Vote-less shareholders have been willing to live with Porsche's Old World approach to investor relations because the carmaker earns good money -- $153 million on sales of $3.7 billion in the fiscal half-year ended Jan. 31. That was a 6.3% profit increase compared to the year-earlier period at a time when mass-market carmakers such as General Motors (GM
) or DaimlerChrysler (DCX
) are struggling (see BW, 8/15/05, "DaimlerChrysler: Divorce, German Style?"). But Stuttgart-based Porsche's plans to acquire 20% of mass-market carmaker Volkswagen, announced on Sept. 25, might leave some shareholders wondering whether management has blown a gasket.
JUNKETS AND HOOKERS? For Volkswagen, the benefits are clear -- protection against a hostile takeover. It may also get a lift from Porsche's image and well-regarded management. VW needs the help. With profits of $484 million on sales of $55.4 billion in the first half of calendar 2005, VW's profit margin is less than 1%. In addition, VW's image has been tarnished by accusations, currently under investigation by German prosecutors, that some high-ranking managers and a labor representative took junkets at company expense featuring high-price prostitutes (see BW, 7/25/05, "Volkswagen Brakes For Epic Change").
For Porsche, though, the risks seem more obvious than the potential gains. Yes, the deal guarantees that Porsche can continue to draw on Volkswagen's resources as they jointly develop new technology, such as gasoline-electric hybrid technology.
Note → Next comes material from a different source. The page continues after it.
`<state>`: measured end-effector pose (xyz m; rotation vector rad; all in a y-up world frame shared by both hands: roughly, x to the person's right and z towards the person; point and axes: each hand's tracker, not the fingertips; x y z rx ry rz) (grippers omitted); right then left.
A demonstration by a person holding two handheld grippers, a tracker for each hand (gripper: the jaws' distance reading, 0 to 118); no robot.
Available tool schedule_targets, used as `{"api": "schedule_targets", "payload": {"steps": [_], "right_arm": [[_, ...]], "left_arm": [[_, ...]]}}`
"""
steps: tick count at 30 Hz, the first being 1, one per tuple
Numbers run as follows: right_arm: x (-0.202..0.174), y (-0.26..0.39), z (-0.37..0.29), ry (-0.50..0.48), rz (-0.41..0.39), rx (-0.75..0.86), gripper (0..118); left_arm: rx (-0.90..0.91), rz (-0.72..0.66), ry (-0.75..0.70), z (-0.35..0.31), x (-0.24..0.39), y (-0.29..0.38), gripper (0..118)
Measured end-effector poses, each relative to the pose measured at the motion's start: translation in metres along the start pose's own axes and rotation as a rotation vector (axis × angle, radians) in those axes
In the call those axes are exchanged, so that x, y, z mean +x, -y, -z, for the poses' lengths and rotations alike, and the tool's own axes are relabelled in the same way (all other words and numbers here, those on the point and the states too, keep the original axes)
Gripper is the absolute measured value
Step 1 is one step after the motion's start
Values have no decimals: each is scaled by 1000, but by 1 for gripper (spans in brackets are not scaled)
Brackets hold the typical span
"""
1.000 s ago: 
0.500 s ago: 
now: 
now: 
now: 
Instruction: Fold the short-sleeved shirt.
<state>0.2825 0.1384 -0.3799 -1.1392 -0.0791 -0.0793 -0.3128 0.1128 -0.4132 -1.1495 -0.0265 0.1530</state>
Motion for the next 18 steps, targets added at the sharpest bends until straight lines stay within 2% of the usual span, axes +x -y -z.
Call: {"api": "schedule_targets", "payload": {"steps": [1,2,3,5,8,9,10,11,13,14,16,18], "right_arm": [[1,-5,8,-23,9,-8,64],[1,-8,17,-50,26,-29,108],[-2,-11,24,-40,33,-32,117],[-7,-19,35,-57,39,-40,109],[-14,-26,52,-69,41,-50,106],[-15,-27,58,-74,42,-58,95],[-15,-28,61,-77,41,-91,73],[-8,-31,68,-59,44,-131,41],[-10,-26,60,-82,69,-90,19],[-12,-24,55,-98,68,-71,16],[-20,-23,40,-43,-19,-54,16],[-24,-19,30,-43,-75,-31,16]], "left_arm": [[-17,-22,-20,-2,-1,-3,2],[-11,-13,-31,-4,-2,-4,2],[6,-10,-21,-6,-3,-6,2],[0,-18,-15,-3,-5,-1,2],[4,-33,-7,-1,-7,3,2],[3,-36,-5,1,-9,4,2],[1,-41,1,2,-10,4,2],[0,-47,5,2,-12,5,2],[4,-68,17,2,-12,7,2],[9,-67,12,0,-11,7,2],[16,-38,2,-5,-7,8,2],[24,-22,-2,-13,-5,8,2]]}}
For example, the acquisition provides security for the joint venture that produces components for Volkswagen's Touareg and Porsche's Cayenne SUVs. But is that enough to justify depleting Porsche's cash pile to the tune of some $3.6 billion? "Until now, Porsche has made all the right decisions," says Martin Sachsenmaier, a fund manager at Frankfurt Trust in Frankfurt, which owns shares in Porsche and VW (and plans to hold them for now). "You have to wonder what's behind this."
FAMILY TIES. The concern is that Porsche is driven more by historic sentiment than financial logic. Both it and Wolfsburg-based Volkswagen trace their ancestry to Ferdinand Porsche, whose engineering studio designed the first VW "people's car." The first Porsche roadsters, credited to Ferdinand's son Ferry Porsche, had an air-cooled motor that was effectively a souped-up Volkswagen engine.
In recent years the Porsche family tie to Volkswagen has been upheld by Ferdinand Piëch, Ferdinand Porsche's grandson, who's chairman of VW's supervisory board.
Family tradition, though, is hardly an argument to spend $3.6 billion. Porsche's investment makes sense only if the company, which will likely get a seat on VW's supervisory board, can contribute to Volkswagen's turnaround and boost the value of the shares. But 20% isn't enough for Porsche to exercise decisive control over Volkswagen.
"IN OUR OWN INTERESTS." Should Volkswagen's profits continue to slide, Porsche could see its stake lose value fast. (In fact, shares of both companies fell the day after the Sunday announcement.) Added to that is the risk that Porsche's image could suffer from closer association to Volkswagen. "VW faces a lot of struggles at top, and it will take three years to bring it back to a reasonable profit," says a person who works closely with the company.
Finally, there's a risk that Porsche will have trouble buying enough shares to equal 20%. So far it has less than 5%. A Porsche spokesman declined to say how it plans to acquire the rest.
In a statement announcing the planned acquisition, Porsche said it acted to head off a hostile bid for VW in 2007, when the Wolfsburg company will lose the state takeover protection afforded by the so-called Volkswagen Law. "We want to secure the independence of Volkswagen in our own interests," Porsche CEO Wiedeking said in the statement. The concern is that when Wiedeking speaks of "our interests," he's not including shareholders.